The Great Depression
American Music in the ’30s

Columbia/Legacy CK 57589 (one CD), $14.98 . CODE: BAT-7

The twenty-one selections on this album evoke all the common emotions of the depths of the Great Depression; it is a companion to the PBS documentary series of the same name. Rudy Vallee’s “Brother, Can You Spare a Dime?” leads off; nothing that follows is more bitterly stirring (“They used to tell me I was building a dream…”), but plenty is more surprising. Henry Ford’s factory orchestra indulges his immigrant work force with a “Hungarian Varsovienne” folk-dance number. Ted Lewis leads a stubbornly upbeat “There’s a New Day Comin’” (“While the cobbler’s shoein’, the baker will bake, although when the brewer’s brewin', we’ll all get a break”)—released six days after Roosevelt’s inauguration and three days before the new President asked Congress to repeal Prohibition. The blues queen Memphis Minnie offers “He’s in the Ring (Doin’ the Same Old Thing)” in triumphant tribute to Joe Louis.
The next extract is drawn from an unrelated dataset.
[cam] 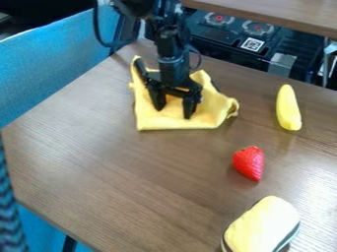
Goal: Move the cloth to the left side of the strawberry
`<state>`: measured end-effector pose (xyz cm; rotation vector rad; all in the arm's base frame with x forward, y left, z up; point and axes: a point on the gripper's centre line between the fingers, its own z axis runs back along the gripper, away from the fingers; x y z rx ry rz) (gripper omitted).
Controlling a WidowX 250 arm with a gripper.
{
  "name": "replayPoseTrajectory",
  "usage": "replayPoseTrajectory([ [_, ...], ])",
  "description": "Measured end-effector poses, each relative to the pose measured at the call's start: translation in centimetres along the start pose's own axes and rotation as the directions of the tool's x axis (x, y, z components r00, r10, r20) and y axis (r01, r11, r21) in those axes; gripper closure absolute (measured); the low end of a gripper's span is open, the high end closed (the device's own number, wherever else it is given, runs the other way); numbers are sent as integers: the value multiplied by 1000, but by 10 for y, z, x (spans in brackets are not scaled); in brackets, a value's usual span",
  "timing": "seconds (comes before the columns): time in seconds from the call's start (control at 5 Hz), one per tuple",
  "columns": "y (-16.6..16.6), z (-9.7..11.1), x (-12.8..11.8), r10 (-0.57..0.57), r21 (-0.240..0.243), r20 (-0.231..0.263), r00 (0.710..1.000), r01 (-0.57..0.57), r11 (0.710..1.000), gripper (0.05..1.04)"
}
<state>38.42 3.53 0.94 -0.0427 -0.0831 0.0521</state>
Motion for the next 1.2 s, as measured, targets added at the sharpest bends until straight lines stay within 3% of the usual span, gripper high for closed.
replayPoseTrajectory([
  [0.4, 6, 5, -48, -40, -23, -26, 999, 40, 999, 83],
  [0.6, 6, 8, -58, -29, -42, -34, 999, 28, 999, 84],
  [0.8, 9, 22, -66, 38, -101, -62, 997, -44, 994, 83],
  [1.0, 16, 68, -59, 117, -154, -38, 992, -122, 980, 83],
  [1.2, 36, 122, -68, 222, -149, 45, 974, -213, 966, 83],
])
The jaunty theme song to the 1939 New York World’s Fair, “Dawn of a New Day,” is here; so are a lot of familiar standards, including Duke Ellington’s “Creole Love Call” and Louis Armstrong’s “All of Me.” An uncanny coincidence adds special poignance to the Casa Loma Orchestra’s cheery “Happy Days Are Here Again”: the band cut the tune on Monday, October 29, 1929.